Einige Bundesländer halten sich an das Bundesmodell, wieder andere an die Möglichkeit, mittels Landesgesetz vom Bundesgesetz abzuweichen, wobei es auch hier wiederum Unterschiede gibt, wie etwa Bodenwertmodell oder Flächenmodell. 

Um das Chaos perfekt zu machen: Eine Stadt wie Jena ist mit dem Ausfüllen der Grundsteuererklärungen überlastet, es mangele schlicht an Personal, berichtet das Handelsblatt. Viele Beamte in den Kommunalämtern seien schon mit der Energie- und Flüchtlingskrise ausgelastet. Speziell im Osten sind die Grundsteuererklärungen für die Kommunen aufwändig. Erstmals werden hier auch landwirtschaftliche Nutzflächen veranlagt, die punktgenau angegeben werden müssen. Wie für den gemeinen Bürger die Schrebergärten und Obstgärten so hier kommunale Kleingärten sowie Garagen. Für unzählige Flächen müssen Städte und Gemeinden überhaupt erst einmal die Daten erheben. 

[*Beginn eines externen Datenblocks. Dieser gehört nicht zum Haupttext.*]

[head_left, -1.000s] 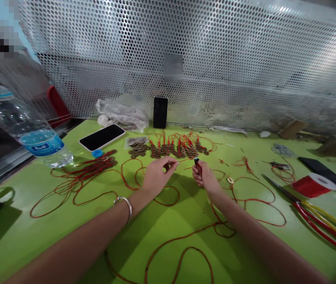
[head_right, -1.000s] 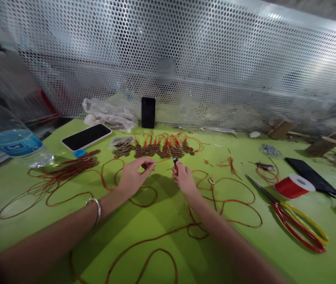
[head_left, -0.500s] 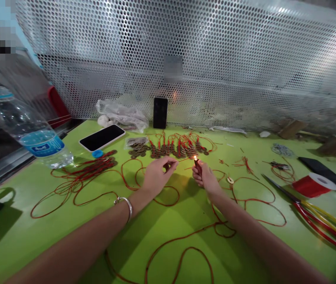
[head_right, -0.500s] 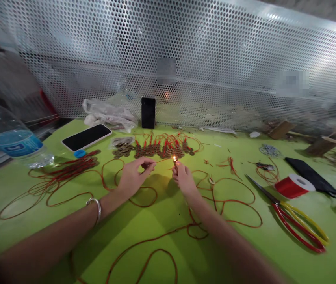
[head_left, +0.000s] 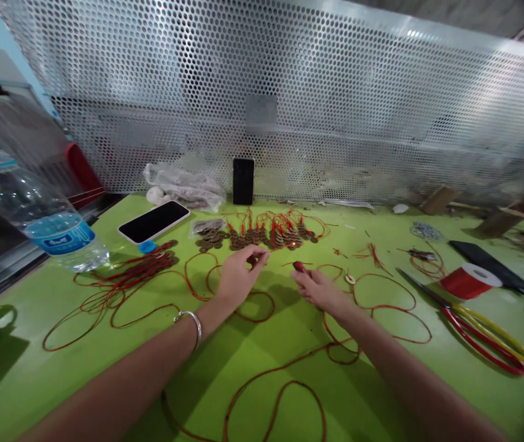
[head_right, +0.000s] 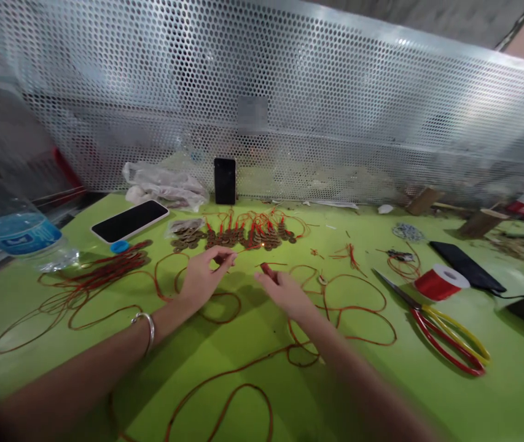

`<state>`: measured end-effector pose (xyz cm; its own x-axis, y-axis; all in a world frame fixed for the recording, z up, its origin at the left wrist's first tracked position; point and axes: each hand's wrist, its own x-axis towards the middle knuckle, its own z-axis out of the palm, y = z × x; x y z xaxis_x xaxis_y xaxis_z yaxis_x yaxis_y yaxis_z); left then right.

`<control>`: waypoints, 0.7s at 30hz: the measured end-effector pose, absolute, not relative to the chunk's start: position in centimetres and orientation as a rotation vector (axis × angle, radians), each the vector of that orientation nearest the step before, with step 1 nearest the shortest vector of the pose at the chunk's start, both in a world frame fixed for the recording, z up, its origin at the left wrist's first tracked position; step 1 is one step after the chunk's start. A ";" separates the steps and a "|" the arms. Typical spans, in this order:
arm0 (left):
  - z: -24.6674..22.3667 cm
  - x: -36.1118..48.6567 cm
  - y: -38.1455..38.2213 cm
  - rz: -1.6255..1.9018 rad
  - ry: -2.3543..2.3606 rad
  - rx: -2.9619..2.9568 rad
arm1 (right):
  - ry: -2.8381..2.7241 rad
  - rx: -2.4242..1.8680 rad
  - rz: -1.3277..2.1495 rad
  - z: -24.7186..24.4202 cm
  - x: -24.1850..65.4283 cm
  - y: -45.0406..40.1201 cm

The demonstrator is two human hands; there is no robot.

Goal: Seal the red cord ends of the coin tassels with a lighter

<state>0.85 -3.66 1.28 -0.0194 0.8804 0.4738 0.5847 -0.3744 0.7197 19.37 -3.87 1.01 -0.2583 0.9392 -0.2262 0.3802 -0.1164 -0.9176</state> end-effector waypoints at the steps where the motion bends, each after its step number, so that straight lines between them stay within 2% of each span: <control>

Sachverständige wie Steuergewerkschaftschef Florian Köbler halten eine Fristverlängerung schlicht für überfällig, „sonst werden die Finanzämter kollabieren“. Da sei es nicht zumutbar, dass sie jetzt auch noch waschkörbeweise Fristverlängerungsanträge bearbeiten sollen.“ Die Finanzämter litten jetzt schon unter Personalmangel. Auch wenn das Jahr 2025 noch weit weg erscheint, ab 2025 soll die neue Grundsteuer greifen, herrscht offenbar jetzt schon Zeitdruck. Spätestens ab Frühjahr 2023 „brauchen wir alle Steuererklärungen, um das rechtzeitig zu schaffen“, so Köbler. 

Unter dem Strich soll, so das Handelsblatt, die Grundsteuerreform aufkommensneutral und damit keine Steuererhöhung sein. Die Kommunen sollten daher ihre Hebesätze für die Grundsteuer anpassen, also in der Regel absenken, um entstandene Zusatzbelastungen über einen niedrigeren Steuersatz auszugleichen. Deshalb sei es „entscheidend, dass die Städte und Gemeinden genug Zeit für die Umsetzung hätten“. Einige Kommunen haben jedoch bereits jetzt, bevor die Reform greift, die Hebesätze für die Grundsteuer angehoben. „Viele Städte und Gemeinden werden sich nicht die Gelegenheit entgehen lassen und die Grundsteuer erhöhen“, so Kommunalexperte René Geißler von der TH Wildau. Am Ende entscheide der Stadtrat. „Und dieser kann die Verantwortung für höhere Steuern leicht Bund und Ländern zuweisen“, so Geißler. – Am Ende also ein gutes Geschäft.